Qué significa esto para la región
En América Latina, la discusión sobre responsabilidad de agentes de IA todavía es incipiente. Brasil avanza con el PL 2338/2023 —su proyecto de ley de inteligencia artificial— que contempla criterios de atribución de responsabilidad para sistemas automatizados, aunque sin definir aún con precisión el rol del operador frente al desarrollador. México, por su parte, carece de un marco específico para IA, y la LFPDPPP no fue diseñada para resolver quién responde cuando un agente actúa sobre datos de un tercero. Argentina se encuentra en una situación similar: la Ley 25.326 establece obligaciones para quienes tratan datos personales, pero el escenario de un agente de IA que accede a información por instrucción del propio titular del dato abre preguntas que la norma no responde.
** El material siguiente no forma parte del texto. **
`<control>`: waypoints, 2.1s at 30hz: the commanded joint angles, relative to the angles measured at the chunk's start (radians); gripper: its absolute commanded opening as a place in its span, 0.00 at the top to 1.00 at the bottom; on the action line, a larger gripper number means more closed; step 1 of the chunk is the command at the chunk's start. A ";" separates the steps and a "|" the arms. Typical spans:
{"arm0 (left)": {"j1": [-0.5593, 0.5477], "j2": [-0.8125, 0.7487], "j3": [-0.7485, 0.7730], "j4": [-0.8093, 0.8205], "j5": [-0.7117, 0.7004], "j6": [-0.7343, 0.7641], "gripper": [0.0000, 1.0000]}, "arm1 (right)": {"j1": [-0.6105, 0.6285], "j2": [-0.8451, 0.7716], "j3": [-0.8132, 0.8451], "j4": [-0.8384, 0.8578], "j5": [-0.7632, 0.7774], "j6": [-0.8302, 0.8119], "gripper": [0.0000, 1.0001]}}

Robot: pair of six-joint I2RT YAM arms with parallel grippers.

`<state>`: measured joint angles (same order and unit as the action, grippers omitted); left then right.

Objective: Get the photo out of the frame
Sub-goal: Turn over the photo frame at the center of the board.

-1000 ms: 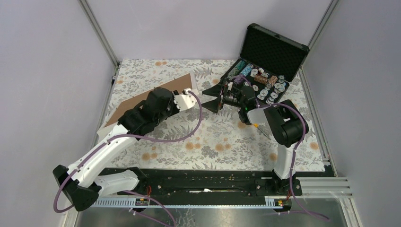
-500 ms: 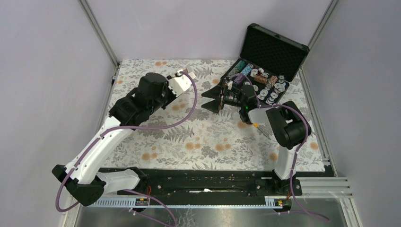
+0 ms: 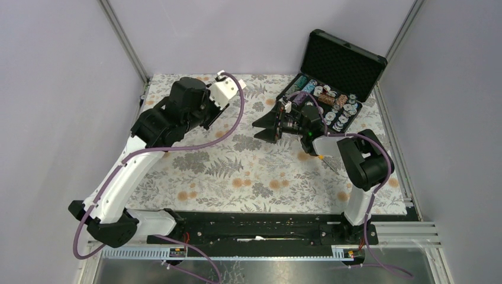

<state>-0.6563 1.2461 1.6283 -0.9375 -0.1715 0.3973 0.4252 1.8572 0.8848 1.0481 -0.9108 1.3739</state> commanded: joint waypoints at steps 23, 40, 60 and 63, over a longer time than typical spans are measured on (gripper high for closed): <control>0.540 0.278 0.333 0.074 0.630 -0.488 1.00 | -0.014 -0.049 -0.058 -0.071 -0.047 -0.145 0.00; 0.787 0.380 -0.125 0.544 0.702 -0.672 1.00 | -0.014 -0.013 -0.045 -0.146 -0.047 -0.218 0.00; 0.843 0.484 -0.524 0.758 0.646 -0.540 1.00 | 0.017 -0.011 0.178 -1.017 0.367 -0.893 0.11; 0.843 0.519 -0.527 0.765 0.640 -0.526 0.98 | 0.020 0.000 0.184 -1.025 0.381 -0.903 0.12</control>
<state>0.1852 1.7424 1.0855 -0.2775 0.5106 -0.2008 0.4324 1.8450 1.0302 0.1017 -0.5861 0.5407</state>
El razonamiento del Noveno Circuito —centrado en quién ejerce el control efectivo sobre el acceso— puede ser una referencia útil para legisladores y autoridades de la región cuando tengan que resolver casos análogos. La distinción no es trivial: si el agente de IA es tratado como actor independiente, la cadena de responsabilidad se extiende al desarrollador; si se lo trata como herramienta del usuario, la responsabilidad primaria recae en quien lo activa. Esa diferencia puede determinar si un startup de automatización enfrenta o no una demanda millonaria.
El lunes en la práctica
Para equipos legales y de producto que trabajan con agentes de IA en LATAM, el fallo sugiere al menos tres acciones concretas: revisar los términos de servicio de las plataformas con las que sus agentes interactúan para identificar cláusulas de acceso que puedan ser invocadas como fundamento de una demanda; documentar con claridad en el diseño del sistema quién inicia y controla cada sesión de acceso; y comenzar a monitorear cómo los proyectos de ley de IA en Brasil, Colombia y Chile abordan la atribución de responsabilidad en cadenas humano-agente. La jurisprudencia estadounidense no es vinculante en la región, pero históricamente ha influido en la redacción de marcos normativos locales.
Cuando las grandes plataformas usan el derecho como escudo competitivo, la claridad técnica se vuelve el argumento más poderoso — y los reguladores latinoamericanos deberían tomar nota antes de que el debate llegue a sus propios tribunales.